Exercise materials.

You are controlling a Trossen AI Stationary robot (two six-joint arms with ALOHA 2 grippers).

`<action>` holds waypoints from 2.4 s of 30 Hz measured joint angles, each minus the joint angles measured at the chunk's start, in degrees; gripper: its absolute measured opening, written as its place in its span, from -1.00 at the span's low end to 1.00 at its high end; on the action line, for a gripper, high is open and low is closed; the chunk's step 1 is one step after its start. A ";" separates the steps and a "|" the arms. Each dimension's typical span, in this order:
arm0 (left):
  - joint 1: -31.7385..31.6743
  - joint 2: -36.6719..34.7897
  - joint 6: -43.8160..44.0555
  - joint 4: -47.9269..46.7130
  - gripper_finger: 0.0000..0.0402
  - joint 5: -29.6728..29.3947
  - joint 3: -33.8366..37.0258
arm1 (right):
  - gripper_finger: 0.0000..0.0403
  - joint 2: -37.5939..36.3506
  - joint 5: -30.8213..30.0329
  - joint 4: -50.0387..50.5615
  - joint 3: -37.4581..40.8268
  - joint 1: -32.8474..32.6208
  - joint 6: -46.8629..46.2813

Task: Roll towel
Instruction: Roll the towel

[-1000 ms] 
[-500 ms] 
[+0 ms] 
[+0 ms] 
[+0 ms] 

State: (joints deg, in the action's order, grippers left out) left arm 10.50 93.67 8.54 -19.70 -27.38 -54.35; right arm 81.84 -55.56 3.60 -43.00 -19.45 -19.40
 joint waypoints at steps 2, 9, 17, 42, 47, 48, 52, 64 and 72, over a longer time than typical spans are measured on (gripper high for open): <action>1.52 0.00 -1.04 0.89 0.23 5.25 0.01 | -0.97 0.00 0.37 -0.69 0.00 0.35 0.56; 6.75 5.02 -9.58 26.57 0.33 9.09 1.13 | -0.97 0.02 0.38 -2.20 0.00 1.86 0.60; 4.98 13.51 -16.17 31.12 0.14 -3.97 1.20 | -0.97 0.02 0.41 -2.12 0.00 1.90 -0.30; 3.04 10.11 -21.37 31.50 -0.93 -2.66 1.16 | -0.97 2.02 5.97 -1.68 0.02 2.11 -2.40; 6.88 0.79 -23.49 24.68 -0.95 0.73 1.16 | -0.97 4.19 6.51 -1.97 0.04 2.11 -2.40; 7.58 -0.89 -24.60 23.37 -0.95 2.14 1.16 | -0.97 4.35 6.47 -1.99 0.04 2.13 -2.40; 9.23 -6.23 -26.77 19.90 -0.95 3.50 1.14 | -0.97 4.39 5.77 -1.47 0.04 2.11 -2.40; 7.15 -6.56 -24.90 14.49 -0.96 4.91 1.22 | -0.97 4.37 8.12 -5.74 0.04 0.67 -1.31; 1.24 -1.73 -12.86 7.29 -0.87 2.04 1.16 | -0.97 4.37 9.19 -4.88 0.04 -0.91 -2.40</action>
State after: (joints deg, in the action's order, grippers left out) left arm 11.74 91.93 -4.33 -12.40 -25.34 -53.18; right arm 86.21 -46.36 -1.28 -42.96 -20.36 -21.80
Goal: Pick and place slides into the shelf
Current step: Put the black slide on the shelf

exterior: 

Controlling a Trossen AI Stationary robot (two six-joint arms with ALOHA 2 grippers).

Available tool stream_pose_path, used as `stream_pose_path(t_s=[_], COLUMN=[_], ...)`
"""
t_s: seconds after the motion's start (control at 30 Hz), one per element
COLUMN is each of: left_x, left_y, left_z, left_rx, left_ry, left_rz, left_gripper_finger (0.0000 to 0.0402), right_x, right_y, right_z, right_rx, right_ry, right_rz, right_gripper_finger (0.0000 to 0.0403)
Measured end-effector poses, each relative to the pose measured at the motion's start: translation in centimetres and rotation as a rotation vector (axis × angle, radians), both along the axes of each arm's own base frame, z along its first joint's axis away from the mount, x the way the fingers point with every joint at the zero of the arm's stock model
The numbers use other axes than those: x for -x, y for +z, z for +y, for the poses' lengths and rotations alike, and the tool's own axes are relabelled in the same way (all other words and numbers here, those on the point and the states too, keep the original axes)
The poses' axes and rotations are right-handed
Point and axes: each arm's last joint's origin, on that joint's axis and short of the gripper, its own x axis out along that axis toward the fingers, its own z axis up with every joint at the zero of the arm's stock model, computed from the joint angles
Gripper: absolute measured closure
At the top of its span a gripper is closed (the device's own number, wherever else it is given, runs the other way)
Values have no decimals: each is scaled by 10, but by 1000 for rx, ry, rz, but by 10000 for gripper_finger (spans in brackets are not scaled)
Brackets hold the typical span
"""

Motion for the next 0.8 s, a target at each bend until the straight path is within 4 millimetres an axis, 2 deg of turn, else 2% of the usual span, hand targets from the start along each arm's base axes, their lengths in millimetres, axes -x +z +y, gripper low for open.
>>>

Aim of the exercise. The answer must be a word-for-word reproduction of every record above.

Written response.
You are controlling a Trossen AI Stationary robot (two six-joint arms with ALOHA 2 grippers).

`<action>` holds waypoints from 2.4 s of 30 Hz measured joint angles, each minus the joint angles measured at the chunk's start, in degrees; gripper: its absolute measured opening, written as its place in its span, from -1.00 at the span's low end to 1.00 at its high end; on the action line, for a gripper, high is open and low is closed; the chunk's step 1 is one step after its start. A ";" separates the steps and a "|" the arms. Each dimension's typical span, in this order:
arm0 (left):
  - joint 1: -31.7385..31.6743
  - joint 2: -36.6719..34.7897
  - joint 6: -43.8160..44.0555
  - joint 4: -47.9269..46.7130
  - gripper_finger: 0.0000..0.0402
  - joint 5: -29.6728..29.3947
  - joint 3: -33.8366..37.0258
arm1 (right):
  - gripper_finger: 0.0000..0.0403
  - joint 2: -37.5939..36.3506
  - joint 5: -30.8213..30.0329
  - joint 4: -50.0387..50.5615
  - joint 3: -37.4581..40.8268
  - joint 1: -32.8474..32.6208
  - joint 6: -46.8629..46.2813

Task: Roll towel
Instruction: Roll the towel

[-1000 ms] 
[-500 ms] 
[+0 ms] 
[+0 ms] 
[+0 ms] 

State: (joints deg, in the action's order, grippers left out) left arm 10.50 93.67 8.54 -19.70 -27.38 -54.35; right arm 81.84 -55.56 3.60 -43.00 -19.45 -19.40
 joint waypoints at steps 2, 9, 17, 42, 47, 48, 52, 64 and 72, over a longer time than typical spans are measured on (gripper high for open): <action>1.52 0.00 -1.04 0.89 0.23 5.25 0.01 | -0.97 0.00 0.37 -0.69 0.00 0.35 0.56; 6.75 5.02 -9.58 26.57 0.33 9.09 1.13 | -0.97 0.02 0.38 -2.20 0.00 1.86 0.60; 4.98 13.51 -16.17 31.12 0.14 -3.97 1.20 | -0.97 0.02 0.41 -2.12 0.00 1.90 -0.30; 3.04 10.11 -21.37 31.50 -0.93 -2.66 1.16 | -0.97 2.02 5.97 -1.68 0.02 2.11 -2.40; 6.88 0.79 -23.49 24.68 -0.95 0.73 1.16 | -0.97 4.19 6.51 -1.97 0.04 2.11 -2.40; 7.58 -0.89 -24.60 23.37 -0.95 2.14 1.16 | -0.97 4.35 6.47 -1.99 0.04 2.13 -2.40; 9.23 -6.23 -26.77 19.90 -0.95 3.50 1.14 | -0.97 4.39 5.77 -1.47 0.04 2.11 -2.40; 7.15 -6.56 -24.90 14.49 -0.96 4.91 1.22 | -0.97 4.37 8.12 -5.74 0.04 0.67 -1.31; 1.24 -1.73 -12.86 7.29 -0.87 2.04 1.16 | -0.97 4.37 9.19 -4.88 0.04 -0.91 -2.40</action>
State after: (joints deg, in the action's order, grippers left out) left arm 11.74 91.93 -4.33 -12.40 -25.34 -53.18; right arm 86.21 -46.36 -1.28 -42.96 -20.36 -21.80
Goal: Pick and place slides into the shelf
Current step: Put the black slide on the shelf

exterior: 

Controlling a Trossen AI Stationary robot (two six-joint arms with ALOHA 2 grippers).

Available tool stream_pose_path, used as `stream_pose_path(t_s=[_], COLUMN=[_], ...)`
"""
t_s: seconds after the motion's start (control at 30 Hz), one per element
COLUMN is each of: left_x, left_y, left_z, left_rx, left_ry, left_rz, left_gripper_finger (0.0000 to 0.0402), right_x, right_y, right_z, right_rx, right_ry, right_rz, right_gripper_finger (0.0000 to 0.0403)
Measured end-effector poses, each relative to the pose measured at the motion's start: translation in centimetres and rotation as a rotation vector (axis × angle, radians), both along the axes of each arm's own base frame, z along its first joint's axis away from the mount, x the way the fingers point with every joint at the zero of the arm's stock model
The numbers use other axes than those: x for -x, y for +z, z for +y, for the poses' lengths and rotations alike, and the tool's own axes are relabelled in the same way (all other words and numbers here, those on the point and the states too, keep the original axes)
The poses' axes and rotations are right-handed
Point and axes: each arm's last joint's origin, on that joint's axis and short of the gripper, its own x axis out along that axis toward the fingers, its own z axis up with every joint at the zero of the arm's stock model, computed from the joint angles
Gripper: absolute measured closure
At the top of its span a gripper is closed (the device's own number, wherever else it is given, runs the other way)
Values have no decimals: each is scaled by 10, but by 1000 for rx, ry, rz, but by 10000 for gripper_finger (spans in brackets are not scaled)
Brackets hold the typical span
"""

Motion for the next 0.8 s, a target at each bend until the straight path is within 4 millimetres an axis, 2 deg of turn, else 2% of the usual span, hand targets from the start along each arm's base axes, their lengths in millimetres, axes -x +z +y, gripper low for open.
>>>

The exercise is done now.